というわけで、これから3日間が勝負である。
と言っても、こちとら技術営業のような仕事に関しても高い評価を得ている人間なわけだから負ける気はしないとギルベルトは思う。
美味しく消化に良い食事に飲み物。
心地よい寝巻にベッド。
起きている時は興味のありそうな知識を披露してやったり、聞きたがるようなら自分のことを話してみたり…そして食後、腹が膨れたためか少しうとうとしてきたら、病人なのだから眠ってしまえと頭をなでながら眠りの方向に促した。
大きすぎるパジャマを着て大きなベッドに埋もれるように眠っている様子は控えめに言っても天使のように愛らしい。

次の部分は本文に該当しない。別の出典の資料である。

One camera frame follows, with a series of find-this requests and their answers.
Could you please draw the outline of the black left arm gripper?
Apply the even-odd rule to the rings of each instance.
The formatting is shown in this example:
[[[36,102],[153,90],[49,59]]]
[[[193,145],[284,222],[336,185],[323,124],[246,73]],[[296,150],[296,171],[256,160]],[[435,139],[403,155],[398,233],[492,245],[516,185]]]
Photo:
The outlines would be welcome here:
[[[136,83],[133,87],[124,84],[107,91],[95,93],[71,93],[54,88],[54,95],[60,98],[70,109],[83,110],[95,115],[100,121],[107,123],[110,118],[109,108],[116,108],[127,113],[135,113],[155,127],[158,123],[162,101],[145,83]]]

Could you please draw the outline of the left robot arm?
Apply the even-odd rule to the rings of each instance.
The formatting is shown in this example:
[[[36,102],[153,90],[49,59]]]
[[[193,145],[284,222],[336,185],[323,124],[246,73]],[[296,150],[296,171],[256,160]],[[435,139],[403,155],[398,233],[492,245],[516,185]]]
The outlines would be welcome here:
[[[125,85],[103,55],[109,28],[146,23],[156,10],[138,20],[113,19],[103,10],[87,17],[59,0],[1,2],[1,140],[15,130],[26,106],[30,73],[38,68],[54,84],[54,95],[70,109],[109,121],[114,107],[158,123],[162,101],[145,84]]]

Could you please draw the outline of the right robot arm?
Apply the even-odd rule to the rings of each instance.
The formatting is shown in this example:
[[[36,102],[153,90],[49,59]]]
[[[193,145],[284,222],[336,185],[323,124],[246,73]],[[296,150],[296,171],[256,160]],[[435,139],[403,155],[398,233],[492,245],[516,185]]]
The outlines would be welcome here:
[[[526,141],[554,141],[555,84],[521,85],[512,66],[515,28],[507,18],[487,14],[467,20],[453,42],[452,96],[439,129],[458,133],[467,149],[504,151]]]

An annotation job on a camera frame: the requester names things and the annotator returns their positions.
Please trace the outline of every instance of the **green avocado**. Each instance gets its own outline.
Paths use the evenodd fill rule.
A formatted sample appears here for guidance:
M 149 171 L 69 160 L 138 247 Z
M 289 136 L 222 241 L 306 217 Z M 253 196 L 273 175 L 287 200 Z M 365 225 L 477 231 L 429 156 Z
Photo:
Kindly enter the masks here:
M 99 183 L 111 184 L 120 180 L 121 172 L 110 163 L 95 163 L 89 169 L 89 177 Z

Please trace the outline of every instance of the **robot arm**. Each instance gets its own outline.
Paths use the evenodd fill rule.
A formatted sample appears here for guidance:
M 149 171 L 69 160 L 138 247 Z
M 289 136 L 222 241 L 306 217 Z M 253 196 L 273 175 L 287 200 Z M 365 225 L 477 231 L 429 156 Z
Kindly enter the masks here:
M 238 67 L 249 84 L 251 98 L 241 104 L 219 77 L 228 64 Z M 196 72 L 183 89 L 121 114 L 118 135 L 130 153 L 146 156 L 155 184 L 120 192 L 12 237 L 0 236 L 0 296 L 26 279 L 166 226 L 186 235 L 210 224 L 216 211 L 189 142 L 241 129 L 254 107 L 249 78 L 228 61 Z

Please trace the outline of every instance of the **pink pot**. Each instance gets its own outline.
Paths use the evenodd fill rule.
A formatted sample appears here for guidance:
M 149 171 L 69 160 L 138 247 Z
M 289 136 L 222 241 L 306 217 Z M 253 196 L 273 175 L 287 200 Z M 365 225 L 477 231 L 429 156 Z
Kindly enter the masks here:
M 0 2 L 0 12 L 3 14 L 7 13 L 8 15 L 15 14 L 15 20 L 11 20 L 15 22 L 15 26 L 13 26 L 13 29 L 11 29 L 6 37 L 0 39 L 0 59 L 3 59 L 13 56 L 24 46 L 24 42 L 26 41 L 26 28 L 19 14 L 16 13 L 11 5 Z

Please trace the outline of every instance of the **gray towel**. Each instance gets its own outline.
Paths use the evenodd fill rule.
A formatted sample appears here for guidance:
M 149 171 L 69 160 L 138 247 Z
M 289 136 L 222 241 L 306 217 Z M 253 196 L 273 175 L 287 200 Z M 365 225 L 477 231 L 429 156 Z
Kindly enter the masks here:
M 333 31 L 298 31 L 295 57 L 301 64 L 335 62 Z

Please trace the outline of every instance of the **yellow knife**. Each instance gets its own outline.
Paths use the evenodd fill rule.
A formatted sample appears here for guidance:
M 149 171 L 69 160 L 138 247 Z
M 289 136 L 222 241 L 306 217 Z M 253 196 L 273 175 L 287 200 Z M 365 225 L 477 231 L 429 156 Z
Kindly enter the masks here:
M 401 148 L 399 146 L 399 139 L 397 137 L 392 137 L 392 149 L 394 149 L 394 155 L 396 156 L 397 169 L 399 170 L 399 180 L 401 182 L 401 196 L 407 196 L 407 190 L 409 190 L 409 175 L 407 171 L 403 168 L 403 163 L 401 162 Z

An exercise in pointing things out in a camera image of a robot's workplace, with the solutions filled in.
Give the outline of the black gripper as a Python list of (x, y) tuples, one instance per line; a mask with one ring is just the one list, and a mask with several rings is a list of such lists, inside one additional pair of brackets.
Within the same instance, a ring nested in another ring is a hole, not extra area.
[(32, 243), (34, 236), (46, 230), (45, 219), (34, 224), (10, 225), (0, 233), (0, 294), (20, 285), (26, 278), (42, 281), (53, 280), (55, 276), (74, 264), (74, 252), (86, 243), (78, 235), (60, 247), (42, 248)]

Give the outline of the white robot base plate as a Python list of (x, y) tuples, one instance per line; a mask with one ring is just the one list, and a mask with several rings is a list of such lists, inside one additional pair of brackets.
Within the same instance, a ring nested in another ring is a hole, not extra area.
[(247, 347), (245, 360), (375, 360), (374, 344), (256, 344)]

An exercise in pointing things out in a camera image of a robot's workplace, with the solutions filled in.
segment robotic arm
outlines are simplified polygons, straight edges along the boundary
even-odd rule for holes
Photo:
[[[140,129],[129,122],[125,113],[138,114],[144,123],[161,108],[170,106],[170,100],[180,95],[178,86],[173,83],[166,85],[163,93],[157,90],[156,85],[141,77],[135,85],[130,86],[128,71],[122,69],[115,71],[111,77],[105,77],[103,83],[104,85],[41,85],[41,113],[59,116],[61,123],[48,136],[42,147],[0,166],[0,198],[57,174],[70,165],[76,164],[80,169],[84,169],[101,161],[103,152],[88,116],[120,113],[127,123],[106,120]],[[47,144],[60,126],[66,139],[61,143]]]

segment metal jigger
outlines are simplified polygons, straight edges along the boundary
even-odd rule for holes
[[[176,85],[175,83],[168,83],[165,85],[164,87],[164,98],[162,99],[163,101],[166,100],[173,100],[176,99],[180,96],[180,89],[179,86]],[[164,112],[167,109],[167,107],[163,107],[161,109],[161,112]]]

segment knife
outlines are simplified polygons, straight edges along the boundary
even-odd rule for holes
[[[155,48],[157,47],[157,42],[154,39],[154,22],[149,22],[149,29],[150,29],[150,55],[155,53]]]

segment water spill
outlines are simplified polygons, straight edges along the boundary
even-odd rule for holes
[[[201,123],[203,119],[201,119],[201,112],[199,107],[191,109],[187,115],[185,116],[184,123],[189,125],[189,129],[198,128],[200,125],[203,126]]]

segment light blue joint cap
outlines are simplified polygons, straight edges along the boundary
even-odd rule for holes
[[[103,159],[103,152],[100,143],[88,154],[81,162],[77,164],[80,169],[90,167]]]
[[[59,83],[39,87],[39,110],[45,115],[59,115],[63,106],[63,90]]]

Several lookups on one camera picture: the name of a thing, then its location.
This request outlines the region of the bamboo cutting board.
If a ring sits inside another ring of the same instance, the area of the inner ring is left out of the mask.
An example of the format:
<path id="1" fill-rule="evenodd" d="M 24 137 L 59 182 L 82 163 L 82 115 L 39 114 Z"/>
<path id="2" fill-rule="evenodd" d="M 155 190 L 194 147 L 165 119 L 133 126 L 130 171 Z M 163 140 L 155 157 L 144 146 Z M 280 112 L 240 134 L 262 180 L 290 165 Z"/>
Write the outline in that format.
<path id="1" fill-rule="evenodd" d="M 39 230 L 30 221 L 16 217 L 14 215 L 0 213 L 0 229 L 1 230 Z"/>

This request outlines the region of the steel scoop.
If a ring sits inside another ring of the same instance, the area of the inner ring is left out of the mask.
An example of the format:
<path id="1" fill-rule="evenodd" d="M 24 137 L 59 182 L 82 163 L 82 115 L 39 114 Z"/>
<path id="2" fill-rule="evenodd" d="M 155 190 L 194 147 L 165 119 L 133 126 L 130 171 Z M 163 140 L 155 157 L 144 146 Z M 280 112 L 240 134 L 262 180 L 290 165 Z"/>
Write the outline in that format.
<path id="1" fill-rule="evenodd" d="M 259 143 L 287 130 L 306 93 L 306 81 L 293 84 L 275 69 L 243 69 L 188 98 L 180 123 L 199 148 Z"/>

アーサーが眠っている間もその寝顔を堪能しながら、ギルベルトはふと思った。
ああ、2人で住むなら家買ってもいいな…と。
そう言えば最近、本田相手にもそんな話をした気がする。
一緒に住む相手はアーサーではなくお姫さんだったが……
どうやら自分は好ましい相手がいると、一緒に住む家を買いたくなる性分らしい…と、ギルベルトは今更ながらに気づいた。
そして思い出す。
最後に会った時、お姫さんも体調が悪いと即落ちをしていたが、あれから良くなったのだろうか…
ちらりとベッドラックに視線を向ける。
そこには何冊かの愛読書の横に、機能性を重視したシンプルな銀色のデジタル時計。
それで今現在がまだ昼休憩の時間であることを確認の上、電話をかける。
もちろん本田の携帯にだ。
数回のコール音のあと電話がつながると、
『ああ、ギルベルト君、カークランドさんの容態はいかがですか?』
と、開口一番に聞いてくる本田。
アーサーをこちらに呼んですぐ、一応、ストレス性の胃痙攣で、事情を聞きつつ3日ほど自分の家で面倒を見ると言う事はメールで連絡しておいたが、その後、特にこれといった変化もなかったのもあり連絡をいれていなかったので、心配をしていたのだろう。
「ああ、一応いまは痛みもねえみたいだし、飯食って寝てる。
事情聞いたらなんだかリアルでストーカーとか無言電話とかがあるらしくてな。
入社より前からっつ~ことだから会社関係じゃないっぽいな。
でもなんていうか…アルト、まじほそっこくて小さく見えるし、童顔で可愛い顔してっからな。
変態野郎が目をつけたとしても不思議はないっつ~か…危ねえ気すんだよな。
だから俺様いっそ、3日間過ぎても一緒に暮らそうかなぁとか思い始めてんだけど…」
とギルベルトが言うと、電話の向こうで本田が吹きだした。
『ほんっとにあなたは面倒見が良いのを宇宙の彼方まで突き抜けた兄気質ですね。
アリアさんのことはどうしたんですか?
家買って一緒に住みたいとか言ってませんでしたっけ?』
「あ~、それなんだけどよ…」
と、ちょうどよく出された名前に、ギルベルトは本題に移った。